- [WHAT YOU WILL DO] For each line of the data below that contains "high", return that line.

______________________________

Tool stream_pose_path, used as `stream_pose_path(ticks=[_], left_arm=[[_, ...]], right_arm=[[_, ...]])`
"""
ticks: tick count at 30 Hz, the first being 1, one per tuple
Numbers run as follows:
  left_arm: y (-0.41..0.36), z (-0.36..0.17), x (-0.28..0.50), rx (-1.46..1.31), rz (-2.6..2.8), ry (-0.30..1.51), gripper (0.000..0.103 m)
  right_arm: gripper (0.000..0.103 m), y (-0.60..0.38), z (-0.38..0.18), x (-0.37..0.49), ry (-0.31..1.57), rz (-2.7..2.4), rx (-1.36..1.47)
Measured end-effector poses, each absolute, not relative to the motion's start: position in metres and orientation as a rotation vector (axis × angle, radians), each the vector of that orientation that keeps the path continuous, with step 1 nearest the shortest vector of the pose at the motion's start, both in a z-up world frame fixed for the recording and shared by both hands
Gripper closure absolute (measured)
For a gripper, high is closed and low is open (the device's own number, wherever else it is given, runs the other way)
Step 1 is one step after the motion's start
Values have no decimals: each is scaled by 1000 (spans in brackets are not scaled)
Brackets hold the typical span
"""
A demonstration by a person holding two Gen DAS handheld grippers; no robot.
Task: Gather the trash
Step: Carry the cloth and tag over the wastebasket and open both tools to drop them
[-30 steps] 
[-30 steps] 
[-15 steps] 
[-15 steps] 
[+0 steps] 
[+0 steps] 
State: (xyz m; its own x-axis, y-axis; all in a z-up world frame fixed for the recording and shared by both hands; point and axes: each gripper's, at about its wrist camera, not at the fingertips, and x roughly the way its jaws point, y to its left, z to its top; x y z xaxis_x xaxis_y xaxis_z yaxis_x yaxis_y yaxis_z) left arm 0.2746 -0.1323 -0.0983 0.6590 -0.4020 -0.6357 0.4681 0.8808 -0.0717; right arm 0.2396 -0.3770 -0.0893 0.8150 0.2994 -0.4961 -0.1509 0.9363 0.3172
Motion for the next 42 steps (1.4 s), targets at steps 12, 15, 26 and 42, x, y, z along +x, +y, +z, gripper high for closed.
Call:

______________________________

- [EXERCISE SOLUTION]
For a gripper, high is closed and low is open (the device's own number, wherever else it is given, runs the other way)
Motion for the next 42 steps (1.4 s), targets at steps 12, 15, 26 and 42, x, y, z along +x, +y, +z, gripper high for closed.

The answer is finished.